Da qui l’affermazione del principio secondo l’ente (pubblico) che ha l’effettivo potere sulla cosa (da cui è derivato il danno) ha il dovere di tenere e manutenere le strade in condizioni tali da non costituire un pericolo per gli utenti, che fanno affidamento sullo stato di apparente transitabilità e pedonabilità.
Essa ha il pregio di distinguersi non solo per il nitore e la coerenza espositiva seguita nell’esaminare le istanze delle parti, dando conto attraverso l’approfondito ed attento esame degli esiti istruttori, delle ragioni che hanno consentito di appurare e riconoscere la fondatezza della domanda; ma anche perché offre la chiara indicazione in ordine alla valutazione e liquidazione delle lesioni operate dai Giudici del distretto di Corte d’Appello di Bari.

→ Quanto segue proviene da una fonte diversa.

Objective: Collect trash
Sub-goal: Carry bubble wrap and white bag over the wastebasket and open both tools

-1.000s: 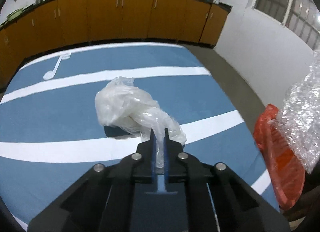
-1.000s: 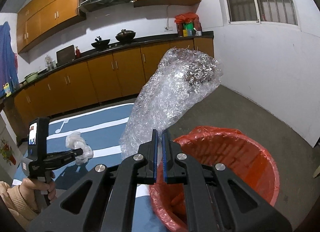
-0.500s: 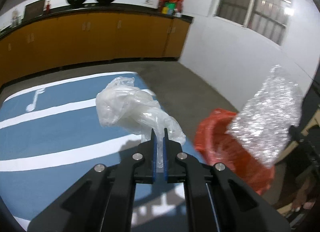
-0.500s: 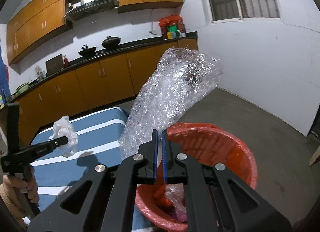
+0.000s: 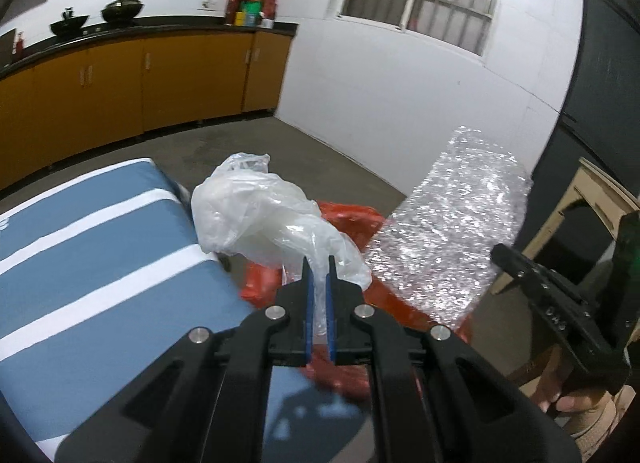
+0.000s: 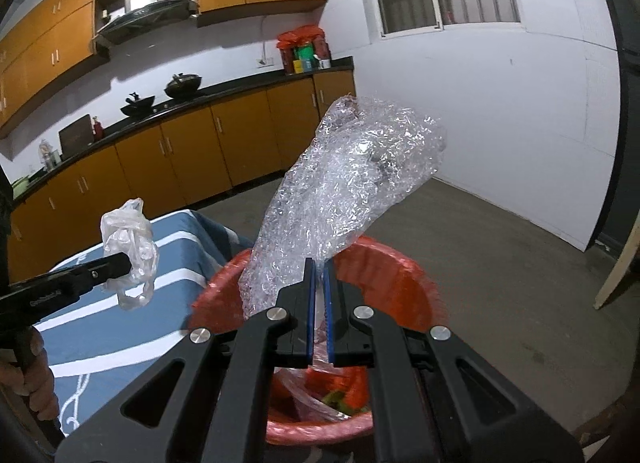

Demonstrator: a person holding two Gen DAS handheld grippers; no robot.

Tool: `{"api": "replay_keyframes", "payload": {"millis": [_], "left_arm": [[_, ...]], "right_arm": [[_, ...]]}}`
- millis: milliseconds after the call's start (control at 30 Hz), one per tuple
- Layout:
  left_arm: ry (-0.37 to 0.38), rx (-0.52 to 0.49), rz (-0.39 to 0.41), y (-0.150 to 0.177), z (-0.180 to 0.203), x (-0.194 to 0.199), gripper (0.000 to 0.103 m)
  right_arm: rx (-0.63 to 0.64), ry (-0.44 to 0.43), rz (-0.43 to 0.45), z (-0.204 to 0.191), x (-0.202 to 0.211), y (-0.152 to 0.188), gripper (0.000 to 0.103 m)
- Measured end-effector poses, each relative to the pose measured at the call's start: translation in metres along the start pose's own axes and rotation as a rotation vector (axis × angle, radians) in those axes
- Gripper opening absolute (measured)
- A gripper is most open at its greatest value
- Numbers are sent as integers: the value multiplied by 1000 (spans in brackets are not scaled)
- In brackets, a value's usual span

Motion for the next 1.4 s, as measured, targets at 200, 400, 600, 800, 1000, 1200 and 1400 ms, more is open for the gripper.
{"api": "replay_keyframes", "payload": {"millis": [200, 400, 600, 800, 1000, 1200, 1400], "left_arm": [[32, -20, -33, 2, 19, -23, 7], [50, -29, -62, 6, 27, -35, 7], [55, -30, -91, 13, 36, -49, 11], [29, -18, -112, 25, 30, -54, 35], [-7, 23, -109, 29, 12, -43, 41], [-104, 38, -8, 24, -7, 5, 63], [-223, 50, 107, 26, -22, 67, 85]], "right_arm": [[-19, 30, -24, 17, -5, 5, 5], [-11, 44, -37, 23, -11, 6, 5], [-6, 35, -52, 22, -18, 6, 5], [-9, 17, -76, 24, -21, 11, 13], [-6, 30, -53, 26, -8, 11, 43], [26, 81, 36, 23, 25, 1, 82], [37, 80, 102, 11, 56, -10, 100]]}}
Point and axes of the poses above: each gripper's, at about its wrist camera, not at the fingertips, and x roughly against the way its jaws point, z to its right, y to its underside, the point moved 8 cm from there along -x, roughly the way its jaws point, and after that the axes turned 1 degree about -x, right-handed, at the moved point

In proposito, si legge che quanto alla liquidazione del danno, in conformità alle Linee guida elaborate nella conferenza distrettuale della Corte d’Appello di Bari del 26/11/07, devono e possono essere utilizzate, le tabelle di valutazione elaborate dal Tribunale di Milano per l’anno 2007, in quanto considerate come statisticamente maggiormente testate e, pertanto, più efficacemente rispondenti a quantificare in modo egualitario l’entità dei danni verificatisi nel sinistro in esame.